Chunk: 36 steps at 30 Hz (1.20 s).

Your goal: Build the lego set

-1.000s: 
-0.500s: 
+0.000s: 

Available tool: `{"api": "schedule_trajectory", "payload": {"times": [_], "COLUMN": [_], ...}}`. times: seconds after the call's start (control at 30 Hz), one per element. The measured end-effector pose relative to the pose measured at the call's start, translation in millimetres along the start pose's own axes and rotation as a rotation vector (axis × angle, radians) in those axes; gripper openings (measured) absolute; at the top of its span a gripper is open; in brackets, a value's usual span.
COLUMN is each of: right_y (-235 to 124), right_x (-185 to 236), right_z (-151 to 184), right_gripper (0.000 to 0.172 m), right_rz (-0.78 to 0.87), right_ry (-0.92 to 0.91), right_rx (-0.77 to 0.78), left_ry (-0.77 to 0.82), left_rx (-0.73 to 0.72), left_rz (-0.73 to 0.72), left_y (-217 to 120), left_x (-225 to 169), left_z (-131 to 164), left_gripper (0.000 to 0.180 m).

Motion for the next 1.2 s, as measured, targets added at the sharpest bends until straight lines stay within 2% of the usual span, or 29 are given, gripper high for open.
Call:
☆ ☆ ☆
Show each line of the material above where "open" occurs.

• Response area
Available tool: `{"api": "schedule_trajectory", "payload": {"times": [_], "COLUMN": [_], ...}}`. times: seconds after the call's start (control at 30 Hz), one per element. The measured end-effector pose relative to the pose measured at the call's start, translation in millimetres along the start pose's own axes and rotation as a rotation vector (axis × angle, radians) in those axes; gripper openings (measured) absolute; at the top of its span a gripper is open; in brackets, a value's usual span.
Motion for the next 1.2 s, as measured, targets added at the sharpest bends until straight lines stay within 2% of the usual span, or 29 are given, gripper high for open.

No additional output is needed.